The Indian newspaper market has been drawing attention for both its growth and innovations. Day 3 at the 61st World Newspaper Congress, being held in Göteborg, Sweden, saw a special presentation made by I Venkat, Board Director, Eenadu. The growth and strategies adopted by the Telugu daily came under close scrutiny at the Congress.
Venkat’s opening lines that long before the online world had discovered the benefits of personalisation, Eenadu “wove customisation into the very fabric of its offering”, grabbed the attention of the delegates present.
He took the audience through Eenadu’s growth from a fledgling print company into a media conglomerate with interests in print, television, Internet and other media.
Venkat added that Eenadu had circulation of 3.2 million copies daily spanning 23 main editions and 31 district editions. The newspaper is sold through 9,200 agents – 7,600 of who sell more than 100 copies each.
Describing the strategy behind the intense localisation in Eenadu, Venkat said that when the daily was launched in the 1970s, Indian newspapers only provided national and international news – never local.
“Eenadu set out to fill the vacuum. Subscribers get national, state and local news in different editions, depending on the district and locality,” Venkat pointed out.
He further said that after attracting an audience that didn’t read newspapers before, it now also had to attract the advertiser’s interests in reaching them.

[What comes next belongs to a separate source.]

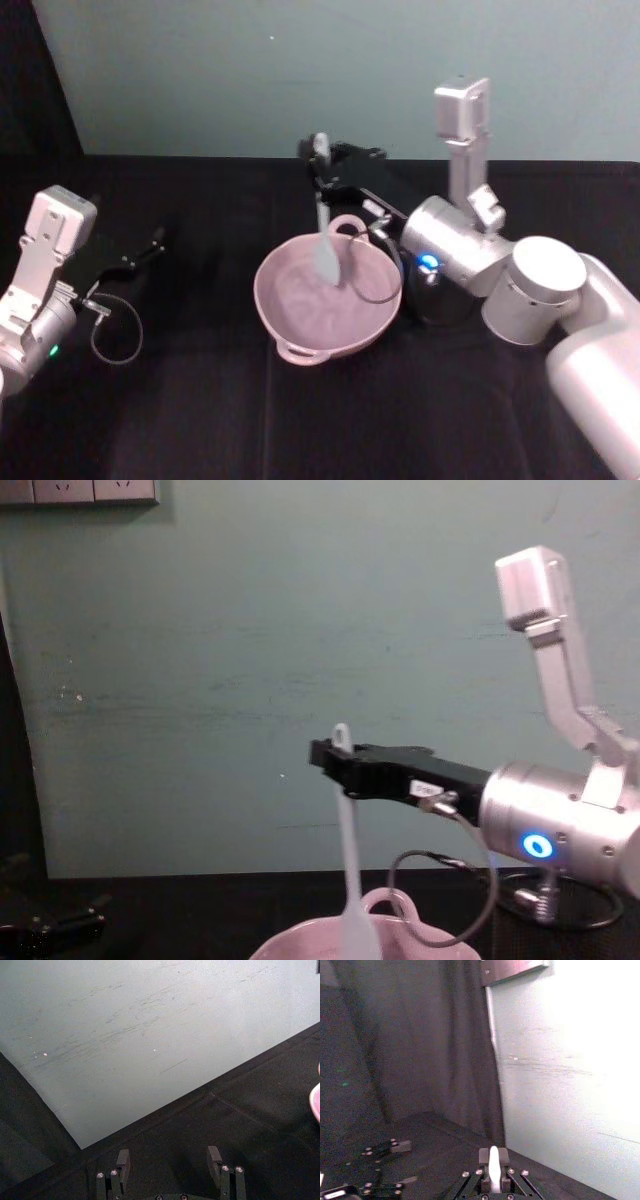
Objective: Use the one hand to pick up the spoon and stir the clear water in the bowl.
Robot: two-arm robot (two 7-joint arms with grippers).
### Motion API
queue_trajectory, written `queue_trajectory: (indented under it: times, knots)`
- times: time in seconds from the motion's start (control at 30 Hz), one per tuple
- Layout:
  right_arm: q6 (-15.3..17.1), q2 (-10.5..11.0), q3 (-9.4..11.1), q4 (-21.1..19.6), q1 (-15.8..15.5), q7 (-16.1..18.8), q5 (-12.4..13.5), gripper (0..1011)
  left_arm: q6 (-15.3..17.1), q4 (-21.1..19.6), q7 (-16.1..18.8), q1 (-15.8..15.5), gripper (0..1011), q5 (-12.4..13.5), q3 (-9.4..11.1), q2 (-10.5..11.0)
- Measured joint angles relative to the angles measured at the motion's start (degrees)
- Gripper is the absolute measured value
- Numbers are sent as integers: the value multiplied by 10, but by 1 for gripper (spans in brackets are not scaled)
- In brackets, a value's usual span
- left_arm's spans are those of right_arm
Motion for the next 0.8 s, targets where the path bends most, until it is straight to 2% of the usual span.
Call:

The paper had to create opportunities for unconventional advertisers – companies that had never advertised before – and it did this through the idea of ‘concept selling’, Venkat added.
To entice non-advertisers, Eenadu created model advertisements, where the message and details of the retailer or the politician were added to standardise ad designs. “We brought the creative to them,” Venkat said.
The daily also created specific event advertisements – opportunities to send messages on special days, such as Mother’s Day, Valentines Day, etc.
Venkat’s presentation gave newspaper executives from around the globe an opportunity to understand the Indian phenomenon.